→ THE TASK: A verbatim copy of the lines from the one with "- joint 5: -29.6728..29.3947" through the final line below is required; print it and nothing else.

#### DATA EXCERPT ####

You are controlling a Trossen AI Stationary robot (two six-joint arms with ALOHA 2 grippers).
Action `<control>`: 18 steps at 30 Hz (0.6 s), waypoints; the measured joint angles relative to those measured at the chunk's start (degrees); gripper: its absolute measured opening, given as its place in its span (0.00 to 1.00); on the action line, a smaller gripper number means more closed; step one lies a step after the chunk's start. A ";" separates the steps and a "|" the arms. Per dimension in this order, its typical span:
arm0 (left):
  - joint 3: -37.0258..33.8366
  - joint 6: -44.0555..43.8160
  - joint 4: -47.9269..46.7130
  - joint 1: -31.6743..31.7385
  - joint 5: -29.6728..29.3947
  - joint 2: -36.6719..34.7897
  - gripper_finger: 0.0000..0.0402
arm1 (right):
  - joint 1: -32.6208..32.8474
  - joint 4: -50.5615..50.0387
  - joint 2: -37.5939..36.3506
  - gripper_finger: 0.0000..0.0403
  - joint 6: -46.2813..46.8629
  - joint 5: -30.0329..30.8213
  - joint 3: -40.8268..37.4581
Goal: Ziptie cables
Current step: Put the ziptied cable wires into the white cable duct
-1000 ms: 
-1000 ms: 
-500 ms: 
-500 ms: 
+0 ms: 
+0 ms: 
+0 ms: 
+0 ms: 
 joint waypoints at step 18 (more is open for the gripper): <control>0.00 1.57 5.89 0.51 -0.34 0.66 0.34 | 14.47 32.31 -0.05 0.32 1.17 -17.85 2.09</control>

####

→ RESPONSE:
  - joint 5: -29.6728..29.3947
  - joint 2: -36.6719..34.7897
  - gripper_finger: 0.0000..0.0402
arm1 (right):
  - joint 1: -32.6208..32.8474
  - joint 4: -50.5615..50.0387
  - joint 2: -37.5939..36.3506
  - gripper_finger: 0.0000..0.0403
  - joint 6: -46.2813..46.8629
  - joint 5: -30.0329..30.8213
  - joint 3: -40.8268..37.4581
Goal: Ziptie cables
Current step: Put the ziptied cable wires into the white cable duct
-1000 ms: 
-1000 ms: 
-500 ms: 
-500 ms: 
+0 ms: 
+0 ms: 
+0 ms: 
+0 ms: 
 joint waypoints at step 18 (more is open for the gripper): <control>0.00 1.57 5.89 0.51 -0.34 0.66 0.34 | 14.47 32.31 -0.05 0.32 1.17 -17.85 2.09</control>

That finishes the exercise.